S-4287-119
Read twice and referred to the Committee on Finance.
Sponsored by Ron Wyden (D-OR)
What it does
This bill would modify federal tax rules governing grantor retained annuity trusts (GRATs), a type of estate planning tool. It would require GRATs to have a minimum term of 15 years (up from no minimum), require annuity payments to stay flat or increase over the trust's life, and require that the remainder interest passed to heirs be worth at least 25% of the transferred assets or $500,000 — whichever is greater. It would also treat asset transfers between a grantor trust and its owner as taxable sales, and count the trust owner's payment of the trust's income taxes as a taxable gift.
Who benefits
The U.S. Treasury and federal government, which would collect more estate and gift tax revenue. Future heirs of middle- and upper-middle-class estates who compete economically with dynastic wealth. Taxpayers broadly, to the extent increased revenue reduces deficits or funds other programs. Estate planning attorneys and financial advisors who specialize in the new, more complex compliance landscape.
Who is hurt
Wealthy individuals and families who currently use short-term "zeroed-out" GRATs to transfer appreciated assets to heirs with little or no gift tax. Trust beneficiaries (typically children and grandchildren of high-net-worth individuals) who would receive smaller tax-free transfers. Estate planning attorneys and financial advisors whose clients rely on current GRAT strategies, who may lose business as the strategy becomes less attractive. Closely held business owners and holders of illiquid assets who use GRATs to transfer business interests, and who may struggle to meet the new 15-year term and minimum remainder requirements.
Supporters argue
Supporters argue that current GRAT rules allow the ultra-wealthy to transfer billions of dollars to heirs virtually tax-free by using short-term "zeroed-out" trusts — a loophole that the IRS and tax scholars have documented for decades.
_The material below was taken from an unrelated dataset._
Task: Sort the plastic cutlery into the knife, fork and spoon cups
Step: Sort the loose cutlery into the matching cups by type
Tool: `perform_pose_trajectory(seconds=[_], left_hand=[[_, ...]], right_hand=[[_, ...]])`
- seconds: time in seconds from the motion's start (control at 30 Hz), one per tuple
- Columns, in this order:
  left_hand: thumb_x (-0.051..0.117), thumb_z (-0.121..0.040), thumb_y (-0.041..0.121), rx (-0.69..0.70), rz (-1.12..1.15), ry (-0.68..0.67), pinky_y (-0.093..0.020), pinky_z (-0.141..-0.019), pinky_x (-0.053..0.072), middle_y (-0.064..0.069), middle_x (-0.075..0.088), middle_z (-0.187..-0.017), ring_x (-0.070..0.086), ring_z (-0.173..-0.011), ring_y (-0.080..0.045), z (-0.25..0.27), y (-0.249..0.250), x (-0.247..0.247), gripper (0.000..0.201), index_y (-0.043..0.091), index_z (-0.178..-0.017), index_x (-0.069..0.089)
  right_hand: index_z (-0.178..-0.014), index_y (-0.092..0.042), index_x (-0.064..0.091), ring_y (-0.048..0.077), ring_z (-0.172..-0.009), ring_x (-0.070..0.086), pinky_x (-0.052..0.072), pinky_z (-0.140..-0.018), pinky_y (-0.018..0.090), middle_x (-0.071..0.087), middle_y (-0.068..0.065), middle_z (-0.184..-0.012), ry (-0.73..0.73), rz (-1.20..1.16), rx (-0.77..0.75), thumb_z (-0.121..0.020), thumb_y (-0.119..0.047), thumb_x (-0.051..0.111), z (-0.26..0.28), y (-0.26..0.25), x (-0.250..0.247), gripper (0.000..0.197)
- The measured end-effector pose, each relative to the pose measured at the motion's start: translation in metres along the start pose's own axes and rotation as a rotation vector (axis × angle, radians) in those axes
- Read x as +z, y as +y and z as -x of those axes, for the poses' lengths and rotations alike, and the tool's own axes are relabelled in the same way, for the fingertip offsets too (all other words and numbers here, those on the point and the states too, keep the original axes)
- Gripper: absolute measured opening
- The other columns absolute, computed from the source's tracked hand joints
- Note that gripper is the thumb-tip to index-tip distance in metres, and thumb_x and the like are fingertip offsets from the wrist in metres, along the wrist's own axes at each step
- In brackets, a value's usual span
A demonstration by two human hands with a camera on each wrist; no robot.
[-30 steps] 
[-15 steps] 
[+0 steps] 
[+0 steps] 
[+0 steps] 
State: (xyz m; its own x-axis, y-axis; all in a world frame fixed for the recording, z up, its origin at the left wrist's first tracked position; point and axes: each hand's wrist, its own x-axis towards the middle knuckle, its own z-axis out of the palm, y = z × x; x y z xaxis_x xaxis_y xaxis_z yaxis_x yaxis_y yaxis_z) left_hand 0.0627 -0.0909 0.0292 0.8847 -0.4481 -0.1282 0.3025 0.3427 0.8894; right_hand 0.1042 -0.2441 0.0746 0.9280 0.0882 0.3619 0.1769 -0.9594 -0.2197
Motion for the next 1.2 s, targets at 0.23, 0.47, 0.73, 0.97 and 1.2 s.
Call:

They contend that requiring a 15-year term increases the mortality risk that the grantor bears, making the transfer genuinely uncertain rather than a near-guaranteed tax-free transfer, and that the minimum remainder requirement ensures at least some taxable value passes through the gift tax system as Congress originally intended when enacting Section 2702.
Opponents argue
Opponents argue that GRATs are a lawful planning tool explicitly authorized by Congress in Section 2702 of the tax code, and that the proposed restrictions — particularly the 15-year minimum term — would make GRATs impractical for older grantors or those with serious health conditions, effectively eliminating the strategy rather than moderating it. They contend that the minimum remainder requirement of 25% or $500,000 would impose a substantial upfront gift tax cost that discourages legitimate wealth transfers, and that the new rule treating grantor trust transactions as taxable sales would create double-taxation on routine trust administration activities.